BEGIN Exercise data

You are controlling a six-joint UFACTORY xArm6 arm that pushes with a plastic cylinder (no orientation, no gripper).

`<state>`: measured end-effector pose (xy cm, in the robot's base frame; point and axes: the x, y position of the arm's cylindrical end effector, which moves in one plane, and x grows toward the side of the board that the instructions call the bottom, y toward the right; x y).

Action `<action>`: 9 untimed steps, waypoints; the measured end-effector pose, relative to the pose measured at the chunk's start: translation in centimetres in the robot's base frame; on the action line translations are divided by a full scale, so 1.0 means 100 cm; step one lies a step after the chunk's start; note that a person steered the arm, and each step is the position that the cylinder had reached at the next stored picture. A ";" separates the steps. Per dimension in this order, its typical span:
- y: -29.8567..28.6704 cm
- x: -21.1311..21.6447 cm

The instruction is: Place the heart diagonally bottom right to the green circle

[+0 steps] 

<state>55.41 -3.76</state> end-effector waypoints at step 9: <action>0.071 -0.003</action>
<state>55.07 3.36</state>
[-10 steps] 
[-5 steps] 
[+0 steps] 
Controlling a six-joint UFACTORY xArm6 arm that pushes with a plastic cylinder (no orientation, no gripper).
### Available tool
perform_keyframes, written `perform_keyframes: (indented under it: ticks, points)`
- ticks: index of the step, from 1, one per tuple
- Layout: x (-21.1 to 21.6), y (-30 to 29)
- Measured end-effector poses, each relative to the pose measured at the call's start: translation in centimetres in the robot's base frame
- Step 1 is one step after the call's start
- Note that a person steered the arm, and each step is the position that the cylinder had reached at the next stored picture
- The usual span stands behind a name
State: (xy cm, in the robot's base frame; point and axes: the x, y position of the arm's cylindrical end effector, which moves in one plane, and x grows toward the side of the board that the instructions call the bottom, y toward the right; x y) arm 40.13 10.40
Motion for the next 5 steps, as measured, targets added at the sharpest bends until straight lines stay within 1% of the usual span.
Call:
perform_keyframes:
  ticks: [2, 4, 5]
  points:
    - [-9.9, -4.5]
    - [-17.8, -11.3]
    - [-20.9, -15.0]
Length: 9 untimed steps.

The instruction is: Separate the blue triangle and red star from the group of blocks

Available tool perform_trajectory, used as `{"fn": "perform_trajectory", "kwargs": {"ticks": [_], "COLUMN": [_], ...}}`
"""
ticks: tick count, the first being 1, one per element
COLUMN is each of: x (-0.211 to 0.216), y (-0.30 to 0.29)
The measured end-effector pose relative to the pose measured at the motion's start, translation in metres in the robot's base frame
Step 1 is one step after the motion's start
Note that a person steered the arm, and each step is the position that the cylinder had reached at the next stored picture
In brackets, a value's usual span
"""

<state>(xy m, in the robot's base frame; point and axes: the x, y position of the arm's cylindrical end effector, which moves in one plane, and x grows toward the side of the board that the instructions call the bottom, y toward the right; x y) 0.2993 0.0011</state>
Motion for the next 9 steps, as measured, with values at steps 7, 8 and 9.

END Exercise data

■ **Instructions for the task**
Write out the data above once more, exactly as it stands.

■ **Solution below**
You are controlling a six-joint UFACTORY xArm6 arm that pushes with a plastic cylinder (no orientation, no gripper).

`<state>`: measured end-effector pose (xy cm, in the robot's base frame; point and axes: the x, y position of the arm's cylindrical end effector, which moves in one plane, and x grows toward the side of the board that the instructions call the bottom, y toward the right; x y).

Action `<action>`: 9 untimed steps, waypoints; the measured end-effector pose, relative to the pose measured at the chunk's start: translation in centimetres in the robot's base frame; on the action line translations are divided by a full scale, so 1.0 means 100 cm; step one lies a step after the chunk's start; note that a person steered the arm, and each step is the position that the cylinder had reached at the next stored picture. A ";" separates the steps. Per dimension in this order, its typical span:
- y: -29.8567..28.6704 cm
- x: -21.1311..21.6447 cm

The instruction is: Place the heart diagonally bottom right to the green circle

[+0 steps] 

<state>55.41 -3.76</state> end-effector waypoints at step 9: <action>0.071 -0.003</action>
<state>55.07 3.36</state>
[-10 steps] 
[-5 steps] 
[+0 steps] 
Controlling a six-joint UFACTORY xArm6 arm that pushes with a plastic cylinder (no orientation, no gripper).
### Available tool
perform_keyframes, written `perform_keyframes: (indented under it: ticks, points)`
- ticks: index of the step, from 1, one per tuple
- Layout: x (-21.1 to 21.6), y (-30 to 29)
- Measured end-effector poses, each relative to the pose measured at the call's start: translation in centimetres in the robot's base frame
- Step 1 is one step after the call's start
- Note that a person steered the arm, and each step is the position that the cylinder had reached at the next stored picture
- The usual span stands behind a name
State: (xy cm, in the robot's base frame; point and axes: the x, y position of the arm's cylindrical end effector, which moves in one plane, and x grows toward the side of the board that the instructions call the bottom, y toward the right; x y) arm 40.13 10.40
Motion for the next 5 steps, as measured, targets added at the sharpest bends until straight lines stay within 1% of the usual span.
Call:
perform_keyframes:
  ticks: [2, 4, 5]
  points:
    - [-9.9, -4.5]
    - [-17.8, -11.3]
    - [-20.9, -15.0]
Length: 9 untimed steps.

The instruction is: Separate the blue triangle and red star from the group of blocks

Available tool perform_trajectory, used as `{"fn": "perform_trajectory", "kwargs": {"ticks": [_], "COLUMN": [_], ...}}`
"""
ticks: tick count, the first being 1, one per element
COLUMN is each of: x (-0.211 to 0.216), y (-0.30 to 0.29)
The measured end-effector pose relative to the pose measured at the motion's start, translation in metres in the robot's base frame
Step 1 is one step after the motion's start
Note that a person steered the arm, and each step is the position that the cylinder had reached at the next stored picture
In brackets, a value's usual span
"""

<state>(xy m, in the robot's base frame; point and axes: the x, y position of the arm's cylindrical end effector, which moves in one plane, and x grows toward the side of the board that the instructions call the bottom, y toward the right; x y) 0.2993 0.0011</state>
Motion for the next 9 steps, as measured, with values at steps 7, 8 and 9.

Work on this exercise is now finished.